Jenna closed her eyes and slid down into the soapy water, submerging her head in the hopes it might douse the Ancient’s voice and ease the odd sensation still droning in her skull. She popped back up a moment later, sluicing the suds off her face.

She’d left a washcloth on the edge of the tub somewhere. Eyes shut, she reached out blindly with her hand to search for it.

Instead, she felt the sudsy water and tub disappear and her fingers closed around the cold grip of a four-foot blade she now carried at her side.

No, not her fingers.

Not her blade.

She opened her eyes and found herself alone in the dark, moving through the middle of a dense boreal forest. Frost-coated leaves crunched underfoot, the ground hard with the coming of winter. A frigid wind blew through the branches of tall pines and spruces, making her breath steam as it rolled through her parted lips.

Not her lips.His.

The Ancient who had altered her life completely all those years ago.

Like a video reel of his memories playing in her senses, she got a front row seat to random snippets of his life and the things he did while he lived, from the mundane to the sadistic and everything in between.

This was a new one.

He trudged through the tight clusters of trees, heading somewhere with purpose.
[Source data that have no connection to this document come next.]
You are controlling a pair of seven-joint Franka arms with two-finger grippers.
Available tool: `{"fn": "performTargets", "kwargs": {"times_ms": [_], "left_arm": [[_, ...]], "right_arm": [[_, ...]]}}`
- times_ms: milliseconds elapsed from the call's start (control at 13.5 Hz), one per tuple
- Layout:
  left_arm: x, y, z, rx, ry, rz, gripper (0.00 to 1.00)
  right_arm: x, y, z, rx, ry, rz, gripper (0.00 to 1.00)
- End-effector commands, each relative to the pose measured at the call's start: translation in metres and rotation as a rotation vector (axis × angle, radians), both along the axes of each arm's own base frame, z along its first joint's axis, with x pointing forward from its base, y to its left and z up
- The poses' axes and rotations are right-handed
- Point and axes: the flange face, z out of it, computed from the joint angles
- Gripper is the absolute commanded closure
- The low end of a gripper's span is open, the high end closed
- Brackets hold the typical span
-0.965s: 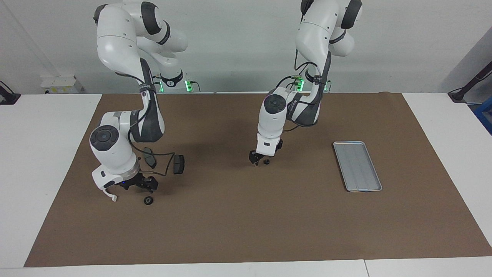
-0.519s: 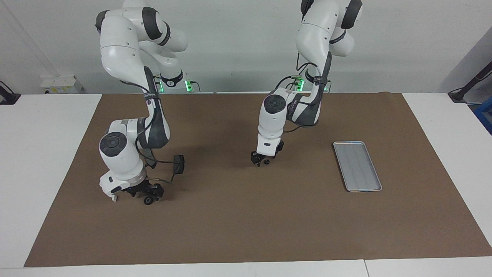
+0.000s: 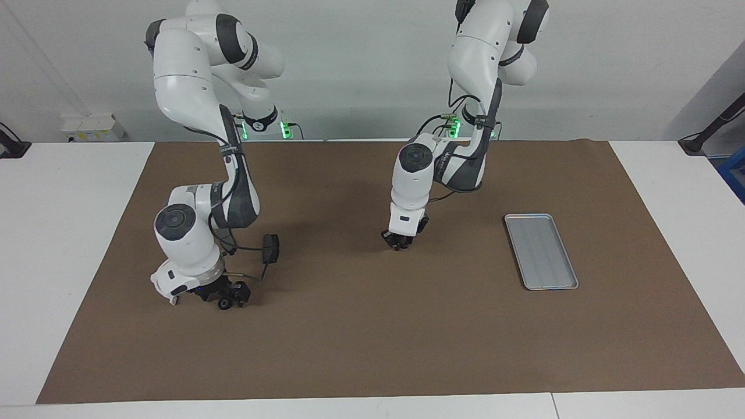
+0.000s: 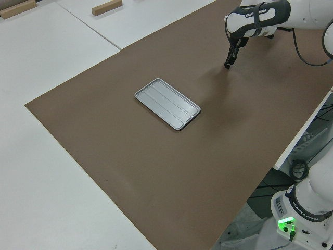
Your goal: Pick bearing gear from pile to tray
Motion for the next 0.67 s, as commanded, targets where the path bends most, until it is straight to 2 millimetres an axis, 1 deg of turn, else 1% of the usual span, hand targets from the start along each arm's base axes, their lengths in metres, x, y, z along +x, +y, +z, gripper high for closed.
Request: {"fn": "performTargets", "kwargs": {"times_ms": [0, 74, 148, 223, 297, 371, 445, 519, 594], "left_arm": [[0.005, 0.011, 0.009, 0.033, 0.008, 0.008, 0.98], [0.007, 0.014, 0.018, 0.049, 0.022, -0.001, 0.98], [0.014, 0.027, 0.03, 0.062, 0.032, -0.02, 0.98], [0.021, 0.053, 0.055, 0.061, 0.032, -0.039, 0.98], [0.023, 0.077, 0.076, 0.064, 0.042, -0.072, 0.98], [0.026, 0.11, 0.096, 0.065, 0.062, -0.11, 0.98], [0.03, 0.141, 0.109, 0.064, 0.09, -0.157, 0.97], [0.035, 0.172, 0.113, 0.064, 0.125, -0.222, 0.96], [0.041, 0.198, 0.114, 0.06, 0.147, -0.29, 0.96]], "right_arm": [[0.005, -0.001, -0.006, 0.005, -0.024, -0.012, 0.27], [0.005, -0.001, -0.006, 0.005, -0.024, -0.014, 0.44], [0.005, -0.001, -0.006, 0.006, -0.023, -0.015, 0.57], [0.005, -0.001, -0.006, 0.007, -0.021, -0.014, 0.73], [0.005, 0.0, -0.006, 0.007, -0.018, -0.013, 0.9], [0.005, 0.0, -0.006, 0.007, -0.016, -0.013, 1.0], [0.005, 0.0, -0.007, 0.007, -0.015, -0.013, 1.0], [0.004, 0.0, -0.007, 0.006, -0.013, -0.012, 1.0], [0.004, 0.0, -0.006, 0.005, -0.01, -0.01, 1.0]]}}
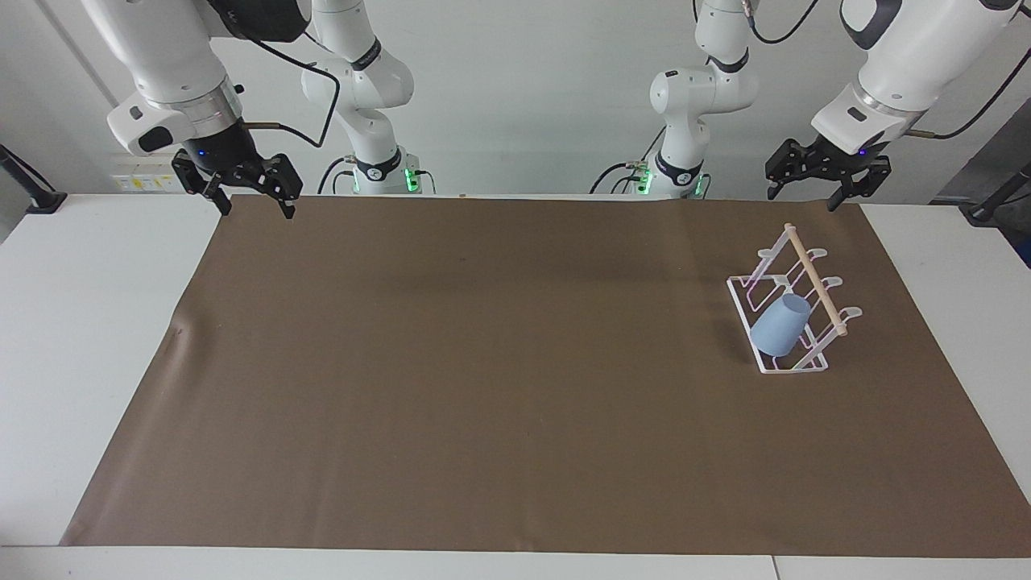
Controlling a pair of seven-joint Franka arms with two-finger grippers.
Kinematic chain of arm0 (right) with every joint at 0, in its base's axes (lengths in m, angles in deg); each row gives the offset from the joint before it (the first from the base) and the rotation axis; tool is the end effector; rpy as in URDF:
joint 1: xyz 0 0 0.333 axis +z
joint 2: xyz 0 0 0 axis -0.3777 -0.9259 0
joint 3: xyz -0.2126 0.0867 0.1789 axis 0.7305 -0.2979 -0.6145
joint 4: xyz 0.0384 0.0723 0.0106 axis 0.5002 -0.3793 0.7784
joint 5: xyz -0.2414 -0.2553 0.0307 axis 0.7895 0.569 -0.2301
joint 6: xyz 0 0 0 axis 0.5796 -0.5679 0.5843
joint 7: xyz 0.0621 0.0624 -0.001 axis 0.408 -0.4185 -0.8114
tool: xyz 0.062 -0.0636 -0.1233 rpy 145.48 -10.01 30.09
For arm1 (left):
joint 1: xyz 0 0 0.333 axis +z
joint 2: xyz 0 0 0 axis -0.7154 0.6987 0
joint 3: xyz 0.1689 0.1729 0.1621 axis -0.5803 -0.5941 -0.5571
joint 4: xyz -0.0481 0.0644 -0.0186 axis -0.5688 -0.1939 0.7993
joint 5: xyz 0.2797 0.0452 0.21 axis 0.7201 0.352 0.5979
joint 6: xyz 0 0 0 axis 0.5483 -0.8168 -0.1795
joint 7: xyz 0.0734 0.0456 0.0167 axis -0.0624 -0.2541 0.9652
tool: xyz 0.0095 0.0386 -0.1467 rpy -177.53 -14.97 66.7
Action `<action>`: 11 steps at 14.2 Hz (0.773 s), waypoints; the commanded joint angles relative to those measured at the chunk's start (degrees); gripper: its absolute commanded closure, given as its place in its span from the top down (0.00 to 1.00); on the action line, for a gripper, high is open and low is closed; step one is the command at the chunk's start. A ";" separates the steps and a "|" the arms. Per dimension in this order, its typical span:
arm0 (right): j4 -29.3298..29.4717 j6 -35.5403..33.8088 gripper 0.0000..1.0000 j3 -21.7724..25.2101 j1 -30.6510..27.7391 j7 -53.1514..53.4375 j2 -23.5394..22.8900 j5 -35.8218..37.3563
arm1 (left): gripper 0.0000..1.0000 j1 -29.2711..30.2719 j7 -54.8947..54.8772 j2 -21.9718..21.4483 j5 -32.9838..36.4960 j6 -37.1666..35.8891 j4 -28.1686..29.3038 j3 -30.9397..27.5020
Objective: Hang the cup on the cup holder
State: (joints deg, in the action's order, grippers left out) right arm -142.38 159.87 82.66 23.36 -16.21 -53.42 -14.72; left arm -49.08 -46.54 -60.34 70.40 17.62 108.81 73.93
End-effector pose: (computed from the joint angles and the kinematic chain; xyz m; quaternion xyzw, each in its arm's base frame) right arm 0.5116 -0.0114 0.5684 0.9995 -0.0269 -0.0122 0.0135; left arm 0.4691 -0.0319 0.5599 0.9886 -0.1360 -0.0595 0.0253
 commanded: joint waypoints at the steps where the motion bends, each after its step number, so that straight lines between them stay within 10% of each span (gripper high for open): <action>1: 1.10 -0.76 1.00 -0.33 -0.20 -0.93 -0.51 1.41 | 1.00 -2.04 0.69 1.21 -0.05 -1.28 -2.13 -2.14; 11: 1.19 -0.32 1.00 -0.33 -0.20 -0.75 -0.51 1.32 | 1.00 -3.71 0.69 0.41 3.82 9.26 -1.95 -2.23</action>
State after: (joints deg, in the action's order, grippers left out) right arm -142.27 159.88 82.66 23.36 -16.21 -53.42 -14.72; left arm -51.79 -46.50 -60.08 74.35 24.83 107.38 72.52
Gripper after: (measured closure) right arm 0.000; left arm 0.000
Overhead, a thin crescent moon hung in the cold, cloudless night sky as the sound of his brisk footsteps stirred small animals to bolt from their shelters and scatter into the underbrush.

He moved deeper into the forest, his gaze trained on a peculiar formation of dark boulders several hundred yards ahead in the darkness. As he neared it, his pace slowed to a stop. Blade in hand, he pivoted to scan his surroundings, his preternatural gaze piercing the taiga, searching for signs of trouble or evidence that he was being followed.

Nothing but silence answered.

Not the halfling sons they had sired, only to have the bastards scorn them as monsters and begin to turn on them as enemies.

There was nothing around him but endless dark, and the bracing wind.

Sheathing his blade, he swung back around to approach a large formation of giant rocks that jutted out from the uneven ground. One of the boulders, the bulkiest of the group, stood taller than even his seven-foot height. It was that one he went to, pausing in front of it. He pressed his large,glyph-covered hand against the stone. A vibration hummed beneath his palm and fingers, and Jenna realized it was taking a reading of his DNA.

With only the subtlest shift in the air, the entire rock formation vanished. In its place was an enormous craft that was nothing of this Earth. One end of the huge ship had suffered severe damage. Irreparable, by the look of it.

The Ancient pressed his palm to another panel on the exterior of the craft and waited for the lock to release. A large hatch lifted. He ducked beneath it to step inside.

The interior was sleek and bare and cool, with corridors going in several directions. He followed one that led deeper into the ship. He paid no attention to the banks of lifeless controls and nonfunctioning monitors.

There was no need, after all. The vehicle that had carried him and seven other scouting conquerors from the dark planet they called home would never make another journey again. Those who had survived the crash that dropped them on this primitive rock centuries earlier were marooned here forever now.

Forced to skulk in the shadows like vermin while the sun baked the planet a full half of every day.

They should have been kings here, as they were back home.

Instead they were hostages of the light.

He moved farther inside, heading for the section of the craft where a collection of eight long containers were situated. Several of the pods were empty, their clear lids left open. The two others held the bodies of the crew mates they had lost to the killing sun’s rays shortly after their arrival.